### Data below
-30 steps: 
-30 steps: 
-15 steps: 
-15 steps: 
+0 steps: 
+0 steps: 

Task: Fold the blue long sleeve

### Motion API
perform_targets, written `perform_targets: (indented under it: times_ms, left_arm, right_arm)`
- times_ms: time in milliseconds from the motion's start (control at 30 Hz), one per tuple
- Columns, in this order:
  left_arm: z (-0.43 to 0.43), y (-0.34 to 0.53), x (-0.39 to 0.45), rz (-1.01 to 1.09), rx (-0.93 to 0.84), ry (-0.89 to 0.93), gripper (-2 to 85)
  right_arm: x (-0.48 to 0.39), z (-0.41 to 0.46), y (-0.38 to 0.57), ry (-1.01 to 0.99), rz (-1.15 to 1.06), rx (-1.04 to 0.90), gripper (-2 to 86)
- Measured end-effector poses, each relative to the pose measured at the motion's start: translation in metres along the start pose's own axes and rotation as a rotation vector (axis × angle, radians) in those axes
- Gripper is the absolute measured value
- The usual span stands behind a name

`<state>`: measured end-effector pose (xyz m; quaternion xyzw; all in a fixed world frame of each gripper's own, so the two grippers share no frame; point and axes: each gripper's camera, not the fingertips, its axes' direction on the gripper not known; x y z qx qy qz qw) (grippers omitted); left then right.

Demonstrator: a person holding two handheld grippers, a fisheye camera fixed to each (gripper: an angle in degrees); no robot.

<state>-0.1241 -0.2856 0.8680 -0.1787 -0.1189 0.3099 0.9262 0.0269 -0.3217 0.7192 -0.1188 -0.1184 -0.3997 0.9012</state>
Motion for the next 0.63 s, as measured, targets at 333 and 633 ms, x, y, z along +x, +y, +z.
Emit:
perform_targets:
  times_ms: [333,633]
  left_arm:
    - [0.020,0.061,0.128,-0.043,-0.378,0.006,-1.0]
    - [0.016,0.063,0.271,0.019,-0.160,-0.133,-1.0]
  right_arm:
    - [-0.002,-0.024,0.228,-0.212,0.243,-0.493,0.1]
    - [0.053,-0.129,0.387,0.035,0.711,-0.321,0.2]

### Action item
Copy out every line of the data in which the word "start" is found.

### Reply to the exercise
- times_ms: time in milliseconds from the motion's start (control at 30 Hz), one per tuple
- Measured end-effector poses, each relative to the pose measured at the motion's start: translation in metres along the start pose's own axes and rotation as a rotation vector (axis × angle, radians) in those axes

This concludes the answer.